In September 1986, respondents caused the property to be surveyed. The survey was performed by Mike Manier, the same surveyor who had calculated the amount of acreage in the tract when the Mitchells acquired it. According to Mr. Manier’s 1986 survey, the number of acres that had been conveyed by appellants was 82.98 acres, 7.92 acres less than the number of acres upon which the purchase price was calculated. The 1986 survey measured only to the low-water mark on the east bank of the Piney River, whereas the original calculation included the land in the river bed. The 1986 survey also used, as one of its comers, a point that the surveyor determined to be “[t]he northwest comer of the southeast quarter of the southeast quarter of section 24, 32 north, range 10 west," rather than a “heap of stones” that appellant Maurice Murray pointed out as the location for that corner when the amount of acreage was calculated to determine the sales price. The difference between the 1981 calculation and the determination that was based upon the 1986 survey was “[a]bout 7.9 acres, slightly less than eight acres.” The difference that the surveyor attributed to the use of different locations for the questionable corner was .93 acre. “The other seven acres would be in the stream bed.”

Respondents filed this action in the trial court on December 28, 1988. Respondents requested, in Count I, that the trial court determine the amount of acreage that had been conveyed by appellants; that the trial court “conduct an accounting of the proceeds paid” on the promissory note; and that it “thereafter reform the Promissory Note by reducing the principal amount and accrued interest in order to properly reflect the originally agreed price on the basis of mutual mistake of the parties.” In Count II, respondents sought to enjoin appellants from proceeding to foreclose on the real estate pursuant to the power of sale contained in the deed of trust that secured payment of the promissory note. Respondents later, by Count III in a second amended petition, interpleaded the sum of $32,400 into the court, representing the balance due by the terms of the promissory note that respondents sought to reform. Respondents alleged in Count III that a *328substantial portion of the funds interplead-ed “represented] an overpayment of principal and interest of the purchase price which is the subject of this cause of action, and that the amount of such overpayment ... together with interest accruing thereon should be distributed by the Texas County Circuit Clerk and returned to [respondents].”

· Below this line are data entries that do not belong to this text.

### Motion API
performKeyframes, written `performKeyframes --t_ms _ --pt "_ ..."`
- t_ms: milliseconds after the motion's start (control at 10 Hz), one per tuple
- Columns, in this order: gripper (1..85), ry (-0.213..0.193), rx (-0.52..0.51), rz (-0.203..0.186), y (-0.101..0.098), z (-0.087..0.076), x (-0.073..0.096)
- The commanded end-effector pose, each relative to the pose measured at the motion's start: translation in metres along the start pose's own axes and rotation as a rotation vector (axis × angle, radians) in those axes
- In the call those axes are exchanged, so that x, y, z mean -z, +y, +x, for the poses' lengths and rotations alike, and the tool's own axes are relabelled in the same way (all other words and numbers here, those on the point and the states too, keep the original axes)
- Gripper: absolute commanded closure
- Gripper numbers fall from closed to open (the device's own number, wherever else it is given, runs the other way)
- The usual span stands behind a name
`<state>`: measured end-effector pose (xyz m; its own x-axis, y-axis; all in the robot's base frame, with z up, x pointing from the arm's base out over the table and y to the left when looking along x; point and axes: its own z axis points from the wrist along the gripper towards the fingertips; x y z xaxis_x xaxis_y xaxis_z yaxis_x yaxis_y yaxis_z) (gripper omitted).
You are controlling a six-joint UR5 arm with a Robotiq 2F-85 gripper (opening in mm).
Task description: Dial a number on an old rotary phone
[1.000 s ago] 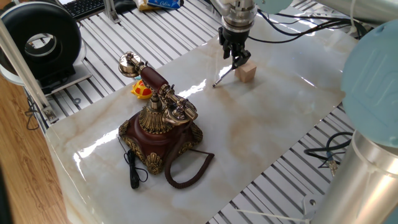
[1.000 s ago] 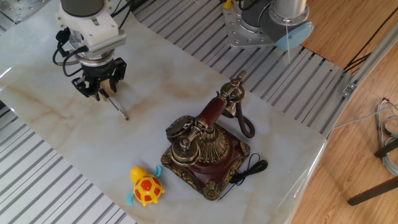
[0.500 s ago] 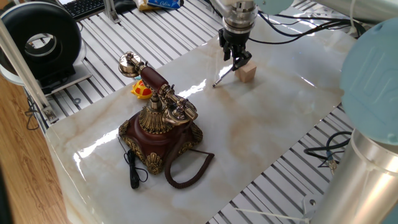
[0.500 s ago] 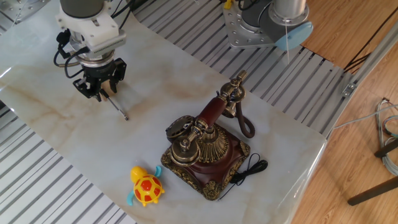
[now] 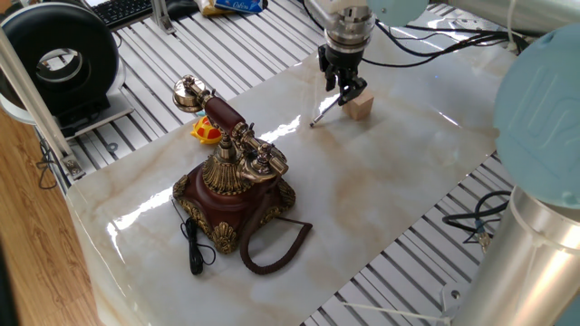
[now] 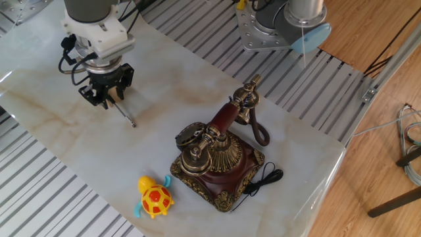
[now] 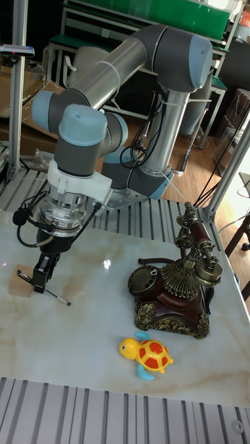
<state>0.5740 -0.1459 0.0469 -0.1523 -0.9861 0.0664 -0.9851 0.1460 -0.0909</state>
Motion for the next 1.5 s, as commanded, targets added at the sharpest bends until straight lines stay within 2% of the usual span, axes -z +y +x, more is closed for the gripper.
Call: performKeyframes --t_ms 0,200,600,700,900,1400 --pt "39.0 -0.018 0.005 0.005 0.001 -0.004 -0.008" --pt "39.0 -0.020 -0.002 0.006 0.004 -0.005 -0.012" --pt "39.0 -0.046 -0.015 -0.029 0.013 -0.008 -0.009" --pt "39.0 -0.029 -0.008 -0.009 0.009 -0.004 -0.011" --pt "39.0 -0.008 0.011 0.007 0.005 0.003 -0.017" --pt "39.0 -0.013 0.015 0.003 0.004 0.002 -0.023"
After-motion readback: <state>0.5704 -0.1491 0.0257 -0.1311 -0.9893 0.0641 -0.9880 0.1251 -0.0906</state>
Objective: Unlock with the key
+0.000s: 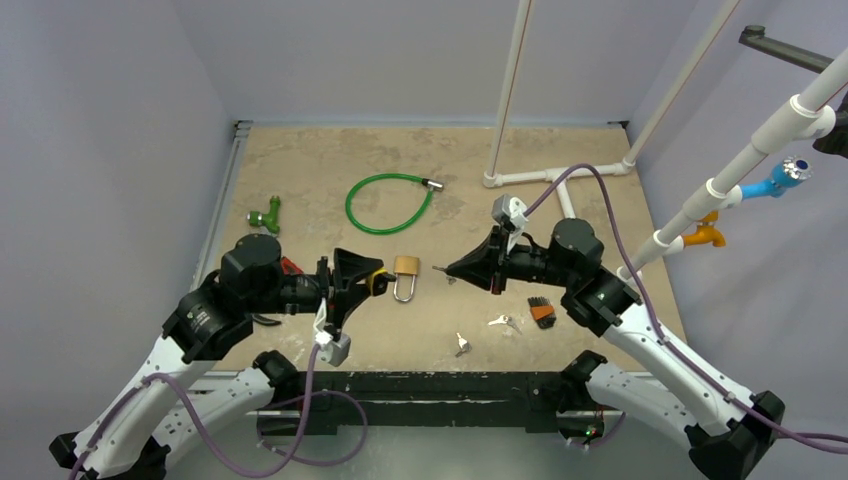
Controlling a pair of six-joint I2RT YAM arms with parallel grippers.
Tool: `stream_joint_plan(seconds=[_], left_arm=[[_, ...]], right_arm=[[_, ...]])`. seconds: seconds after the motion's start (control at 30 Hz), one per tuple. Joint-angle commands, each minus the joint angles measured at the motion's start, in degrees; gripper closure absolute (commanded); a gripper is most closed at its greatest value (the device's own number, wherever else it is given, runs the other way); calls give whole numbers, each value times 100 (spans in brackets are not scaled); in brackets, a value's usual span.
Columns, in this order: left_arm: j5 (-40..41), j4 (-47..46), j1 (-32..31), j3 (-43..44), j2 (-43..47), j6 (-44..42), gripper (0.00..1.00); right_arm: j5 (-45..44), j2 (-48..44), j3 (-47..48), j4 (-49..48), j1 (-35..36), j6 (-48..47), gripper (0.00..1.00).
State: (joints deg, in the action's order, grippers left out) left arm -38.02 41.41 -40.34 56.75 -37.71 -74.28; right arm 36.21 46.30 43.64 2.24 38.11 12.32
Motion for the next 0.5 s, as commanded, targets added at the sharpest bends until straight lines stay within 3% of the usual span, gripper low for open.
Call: stream_joint_plan(seconds=[0.0, 0.13, 0.37, 0.47], left_arm=[[-229, -432, -57, 29, 70, -787, 100], [219, -295, -87, 102, -118, -901, 100], [2416, 38, -227, 657, -831, -154, 100], [2688, 147, -221, 817, -823, 0, 100]], right_arm=[[398, 122, 382, -500, -32, 144, 100], [488, 330, 554, -486, -34, 150, 100], [548, 809, 1054, -406, -36, 230, 100], [671, 976, 1180, -632, 24, 455, 100]])
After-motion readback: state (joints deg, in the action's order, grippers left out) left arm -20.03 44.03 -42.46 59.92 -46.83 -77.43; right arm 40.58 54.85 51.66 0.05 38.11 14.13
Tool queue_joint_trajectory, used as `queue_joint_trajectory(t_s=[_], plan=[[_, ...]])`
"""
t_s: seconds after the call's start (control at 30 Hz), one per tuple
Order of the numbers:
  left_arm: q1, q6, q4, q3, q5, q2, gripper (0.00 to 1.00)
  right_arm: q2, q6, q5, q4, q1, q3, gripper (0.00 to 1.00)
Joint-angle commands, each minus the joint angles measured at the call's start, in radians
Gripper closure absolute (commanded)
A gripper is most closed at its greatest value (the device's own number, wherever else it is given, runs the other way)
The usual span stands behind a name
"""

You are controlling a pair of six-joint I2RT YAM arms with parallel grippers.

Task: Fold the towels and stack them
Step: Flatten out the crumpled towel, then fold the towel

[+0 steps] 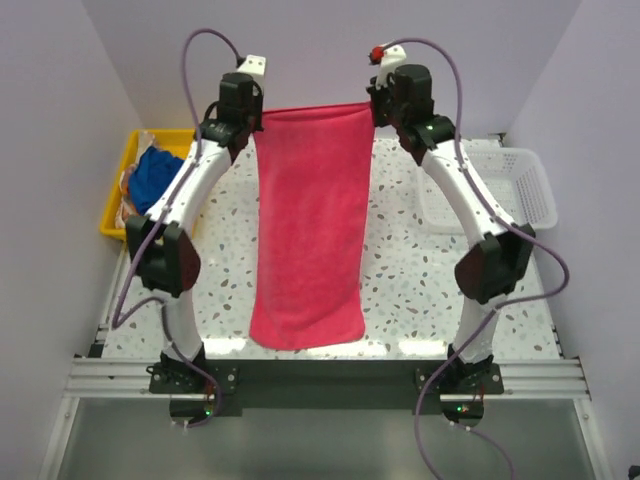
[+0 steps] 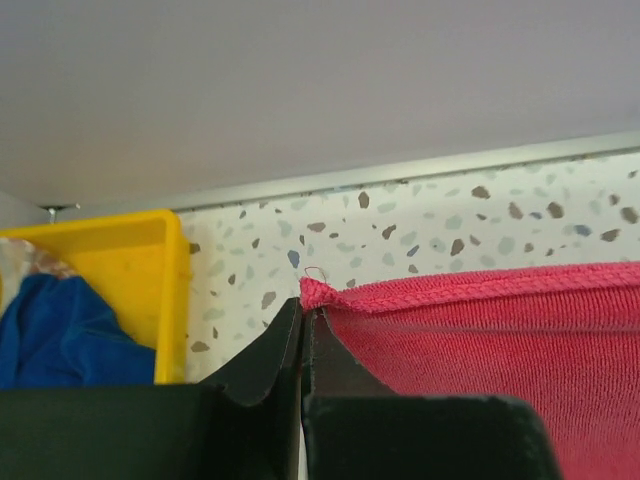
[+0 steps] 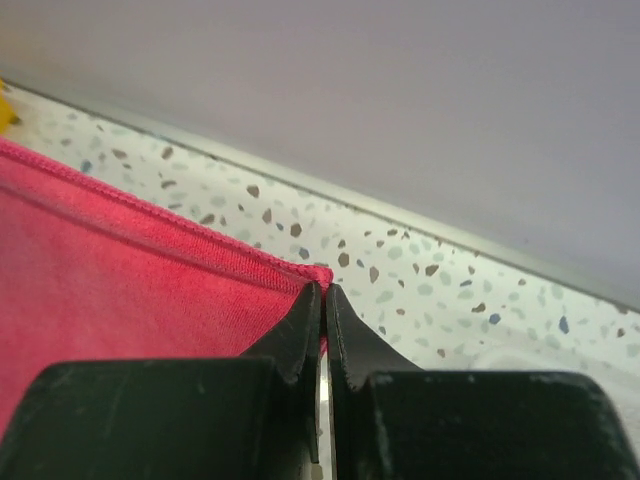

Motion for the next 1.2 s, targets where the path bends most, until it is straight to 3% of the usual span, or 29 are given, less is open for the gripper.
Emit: queue_joint_trajectory(t_s=[0.0,0.2,0.37,0.63,0.8,1.17], plan=[[0.082,-0.051,0.071,0.117,-0.081,0.144,1.0,0.112,-0.008,0.05,0.13,-0.062,0.076,1.0],[0.14,-0.086,0.152,0.171,0.069,0.293,1.0,0.312,-0.029,-0.051,0.192,-0.067,0.183,1.0],[0.154,-0.092,0.224,0.074,0.149,0.267,1.0,0.337,-0.043,-0.082,0.219,-0.067,0.136,1.0],[0.157,-0.127,0.171,-0.133,0.276,0.13,1.0,0.173,-0.068,-0.142,0.154,-0.065,-0.12,1.0],[0.157,-0.158,0.114,-0.318,0.273,-0.04,1.0,0.06,-0.048,-0.177,0.019,-0.062,-0.226,1.0],[0.157,-0.247,0.011,-0.601,0.348,-0.221,1.0,-0.094,-0.022,-0.152,-0.086,-0.009,-0.441,1.0]])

The trial court found the issues in favor of respondents on all counts. It ordered reformation of the promissory note by changing its face amount from $60,000 to $51,684. The trial court found that respondents had deposited the sum of $32,400 in the registry of the court and, in addition, had deposited $5,000 to secure an injunction bond they had given. The judgment ordered the clerk “to pay to [respondents] from the principal funds in trust the sum of Seventeen Thousand Seventy-Eight Dollars and Thirty-Eight Cents ($17,078.38) (i.e. 52.7% of the initial deposit) plus pro rata interest accrued thereon to date.” The judgment further ordered “that the Texas County Circuit Clerk shall pay to [appellants] Maurice E. Murray and Bertha W. Murray, his wife, the sum of Fifteen Thousand Three Hundred Twenty-One Dollars and Sixty-Two Cents ($15,321.62) (i.e. 47.3% of the initial deposit) plus pro rata interest thereon accrued to date.” The injunction bond was released and the amount securing that bond was ordered paid to Esty Decatur Mitchell “plus any accrued interest.” The judgment ordered, upon payment of the funds to the parties in the manner prescribed, that “the promissory note ... is hereby declared satisfied and paid in full and the Deed of Trust securing the same ... is hereby ORDERED to be released and the same shall have no further effect as a lien against the real estate.” Appellants were ordered “to take the necessary action including but not limited to the execution of an appropriate Deed of Release in order to release the aforementioned Deed of Trust.” The trustee on the deed of trust was permanently enjoined “from instituting foreclosure proceedings.”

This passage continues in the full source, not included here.